# Data block

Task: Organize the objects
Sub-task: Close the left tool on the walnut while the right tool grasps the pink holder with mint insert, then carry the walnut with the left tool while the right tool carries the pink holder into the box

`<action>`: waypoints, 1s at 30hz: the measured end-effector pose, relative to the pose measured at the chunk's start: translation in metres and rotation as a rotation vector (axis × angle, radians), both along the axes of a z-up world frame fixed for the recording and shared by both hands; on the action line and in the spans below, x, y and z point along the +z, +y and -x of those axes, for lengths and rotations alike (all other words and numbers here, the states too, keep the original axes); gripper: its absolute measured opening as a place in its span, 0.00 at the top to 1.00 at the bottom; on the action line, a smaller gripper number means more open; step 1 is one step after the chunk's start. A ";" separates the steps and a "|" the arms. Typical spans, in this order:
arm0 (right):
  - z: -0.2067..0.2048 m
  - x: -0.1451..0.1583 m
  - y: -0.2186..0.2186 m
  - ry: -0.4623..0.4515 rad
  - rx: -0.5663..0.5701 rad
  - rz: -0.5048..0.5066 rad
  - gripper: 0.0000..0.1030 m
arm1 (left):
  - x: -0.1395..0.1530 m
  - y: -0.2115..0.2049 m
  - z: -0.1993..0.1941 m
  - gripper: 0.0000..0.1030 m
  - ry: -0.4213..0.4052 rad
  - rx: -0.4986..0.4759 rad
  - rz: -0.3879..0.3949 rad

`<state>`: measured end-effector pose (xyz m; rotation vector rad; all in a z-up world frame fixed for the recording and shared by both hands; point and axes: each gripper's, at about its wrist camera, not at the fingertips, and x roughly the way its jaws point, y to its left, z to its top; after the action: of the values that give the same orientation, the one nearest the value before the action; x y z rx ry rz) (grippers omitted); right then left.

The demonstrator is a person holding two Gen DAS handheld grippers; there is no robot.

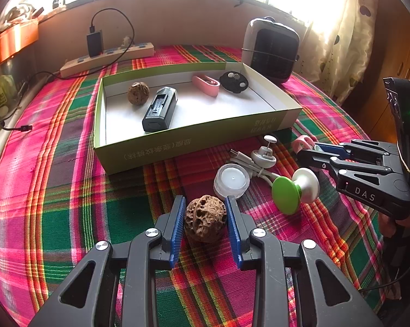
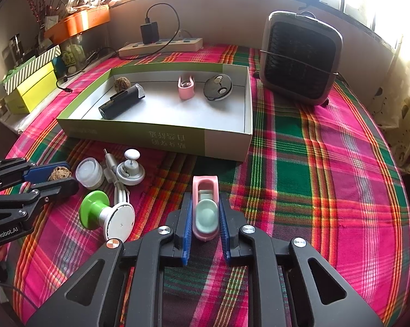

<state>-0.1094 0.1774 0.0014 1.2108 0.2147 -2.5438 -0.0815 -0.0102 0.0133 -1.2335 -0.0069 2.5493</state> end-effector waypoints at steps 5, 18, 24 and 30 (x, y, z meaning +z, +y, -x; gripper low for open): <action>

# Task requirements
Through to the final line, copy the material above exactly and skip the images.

# Solution below
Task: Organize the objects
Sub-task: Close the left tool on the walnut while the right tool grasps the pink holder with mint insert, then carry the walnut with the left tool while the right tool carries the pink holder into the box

`<action>`: waypoints, 1s at 30hz: the measured end-effector pose, relative to the pose measured at the chunk's start: translation in metres and rotation as a rotation vector (axis × angle, radians), both along the axes of a z-up world frame fixed for the recording and shared by both hands; on the action line and in the spans below, x, y and z point along the +z, +y and -x of those axes, for lengths and rotations alike (all other words and numbers here, the states too, keep the original axes); gripper: its absolute measured opening as a place in its span, 0.00 at the top to 1.00 at the bottom; on the action line, a smaller gripper number means more open; step 1 is one step after the chunk's start. A ";" separates the steps and a "|" the arms. Typical spans, in this order:
arm0 (right):
  - z: -0.2067..0.2048 m
  - x: -0.1451..0.1583 m
  - y: -0.2186..0.2186 m
  - ry: -0.4623..0.4515 rad
  - rx: -0.5663..0.5701 rad
  - rz: -0.5048..0.5066 rad
  - gripper: 0.0000..0.1030 m
arm1 (left):
  - x: -0.1395..0.1530 m
  - y: -0.2115..0.2049 m
  - z: -0.1993..0.1941 m
  - gripper: 0.0000..0.1030 m
  - ry: -0.4213..0.4052 rad
  - rx: -0.4986..0.4759 rad
  - rz: -0.3879..0.3949 rad

`<state>`: measured end-effector pose (xyz m; rotation vector rad; all in a z-up world frame fixed for the recording and shared by both hands; point and axes: each gripper's, at about its wrist camera, not at the fingertips, and x roughly the way its jaws point, y to its left, z to its top; after the action: of the values that give the same orientation, the one nearest the value before the action; x y z rx ry rz) (grippers omitted); right then left.

The demonstrator is a person holding two Gen DAS handheld grippers; there is no robot.


<state>-0.1094 0.1774 0.0014 1.2108 0.2147 -2.5438 -0.0815 -0.0102 0.0133 -1.2335 -0.0069 2.5493</state> end-effector waypoints at steps 5, 18, 24 and 30 (x, y, z meaning +z, +y, -x; gripper low for open): <action>

Now the answer is complete.